### Exercise prompt
Retype the full set of records. Keep every character identical.

### Provided data
....

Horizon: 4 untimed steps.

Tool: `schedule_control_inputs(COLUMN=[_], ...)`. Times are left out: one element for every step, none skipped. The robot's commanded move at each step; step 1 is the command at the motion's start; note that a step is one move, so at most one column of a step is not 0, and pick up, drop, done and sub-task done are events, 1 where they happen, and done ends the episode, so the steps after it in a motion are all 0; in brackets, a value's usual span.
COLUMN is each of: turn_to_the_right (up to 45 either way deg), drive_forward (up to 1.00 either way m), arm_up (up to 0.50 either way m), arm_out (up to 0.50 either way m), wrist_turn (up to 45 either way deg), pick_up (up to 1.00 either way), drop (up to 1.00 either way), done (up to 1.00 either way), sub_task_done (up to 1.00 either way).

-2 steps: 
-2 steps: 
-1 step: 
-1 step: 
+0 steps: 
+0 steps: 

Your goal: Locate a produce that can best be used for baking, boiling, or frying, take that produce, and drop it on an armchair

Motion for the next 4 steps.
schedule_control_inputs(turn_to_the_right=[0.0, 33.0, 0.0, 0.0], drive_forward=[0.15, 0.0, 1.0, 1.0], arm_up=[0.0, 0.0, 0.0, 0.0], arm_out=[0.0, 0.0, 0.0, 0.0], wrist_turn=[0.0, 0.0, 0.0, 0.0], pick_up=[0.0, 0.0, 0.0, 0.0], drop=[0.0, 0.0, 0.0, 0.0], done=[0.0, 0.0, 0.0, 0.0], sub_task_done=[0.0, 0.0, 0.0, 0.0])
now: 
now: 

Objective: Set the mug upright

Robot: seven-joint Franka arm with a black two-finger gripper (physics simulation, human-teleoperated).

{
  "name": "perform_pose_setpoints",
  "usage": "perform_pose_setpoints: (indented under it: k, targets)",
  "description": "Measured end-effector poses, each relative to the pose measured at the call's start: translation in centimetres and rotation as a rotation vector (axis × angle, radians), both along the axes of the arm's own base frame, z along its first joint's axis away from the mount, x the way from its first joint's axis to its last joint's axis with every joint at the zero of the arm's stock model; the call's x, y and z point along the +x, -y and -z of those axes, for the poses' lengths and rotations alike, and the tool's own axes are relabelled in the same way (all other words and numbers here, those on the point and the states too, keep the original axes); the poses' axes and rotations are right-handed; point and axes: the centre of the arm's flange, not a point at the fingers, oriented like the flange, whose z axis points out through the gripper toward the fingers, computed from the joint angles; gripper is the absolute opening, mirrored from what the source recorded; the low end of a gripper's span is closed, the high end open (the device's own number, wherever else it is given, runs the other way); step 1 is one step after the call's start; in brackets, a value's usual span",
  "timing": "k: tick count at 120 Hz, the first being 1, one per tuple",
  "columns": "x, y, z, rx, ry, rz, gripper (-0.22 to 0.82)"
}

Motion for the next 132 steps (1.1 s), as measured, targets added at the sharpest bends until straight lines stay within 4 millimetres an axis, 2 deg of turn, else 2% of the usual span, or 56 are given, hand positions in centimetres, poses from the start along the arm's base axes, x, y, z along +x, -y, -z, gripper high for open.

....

### Solution to this exercise
Horizon: 4 untimed steps.

Tool: `schedule_control_inputs(COLUMN=[_], ...)`. Times are left out: one element for every step, none skipped. The robot's commanded move at each step; step 1 is the command at the motion's start; note that a step is one move, so at most one column of a step is not 0, and pick up, drop, done and sub-task done are events, 1 where they happen, and done ends the episode, so the steps after it in a motion are all 0; in brackets, a value's usual span.
COLUMN is each of: turn_to_the_right (up to 45 either way deg), drive_forward (up to 1.00 either way m), arm_up (up to 0.50 either way m), arm_out (up to 0.50 either way m), wrist_turn (up to 45 either way deg), pick_up (up to 1.00 either way), drop (up to 1.00 either way), done (up to 1.00 either way), sub_task_done (up to 1.00 either way).

-2 steps: 
-2 steps: 
-1 step: 
-1 step: 
+0 steps: 
+0 steps: 

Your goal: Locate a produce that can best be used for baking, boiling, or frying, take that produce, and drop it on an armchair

Motion for the next 4 steps.
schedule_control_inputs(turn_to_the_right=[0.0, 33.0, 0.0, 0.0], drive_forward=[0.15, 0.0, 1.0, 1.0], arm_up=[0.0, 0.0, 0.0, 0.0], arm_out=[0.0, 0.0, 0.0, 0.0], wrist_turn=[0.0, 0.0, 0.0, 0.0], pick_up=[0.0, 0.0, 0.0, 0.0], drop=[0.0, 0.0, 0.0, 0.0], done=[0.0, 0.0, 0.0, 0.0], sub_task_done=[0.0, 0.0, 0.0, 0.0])
now: 
now: 

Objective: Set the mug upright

Robot: seven-joint Franka arm with a black two-finger gripper (physics simulation, human-teleoperated).

{
  "name": "perform_pose_setpoints",
  "usage": "perform_pose_setpoints: (indented under it: k, targets)",
  "description": "Measured end-effector poses, each relative to the pose measured at the call's start: translation in centimetres and rotation as a rotation vector (axis × angle, radians), both along the axes of the arm's own base frame, z along its first joint's axis away from the mount, x the way from its first joint's axis to its last joint's axis with every joint at the zero of the arm's stock model; the call's x, y and z point along the +x, -y and -z of those axes, for the poses' lengths and rotations alike, and the tool's own axes are relabelled in the same way (all other words and numbers here, those on the point and the states too, keep the original axes); the poses' axes and rotations are right-handed; point and axes: the centre of the arm's flange, not a point at the fingers, oriented like the flange, whose z axis points out through the gripper toward the fingers, computed from the joint angles; gripper is the absolute opening, mirrored from what the source recorded; the low end of a gripper's span is closed, the high end open (the device's own number, wherever else it is given, runs the other way); step 1 is one step after the call's start; in brackets, a value's usual span",
  "timing": "k: tick count at 120 Hz, the first being 1, one per tuple",
  "columns": "x, y, z, rx, ry, rz, gripper (-0.22 to 0.82)"
}

Motion for the next 132 steps (1.1 s), as measured, targets added at the sharpest bends until straight lines stay within 4 millimetres an axis, 2 deg of turn, else 2% of the usual span, or 56 are given, hand positions in centimetres, poses from the start along the arm's base axes, x, y, z along +x, -y, -z, gripper high for open.

This output completes the exercise.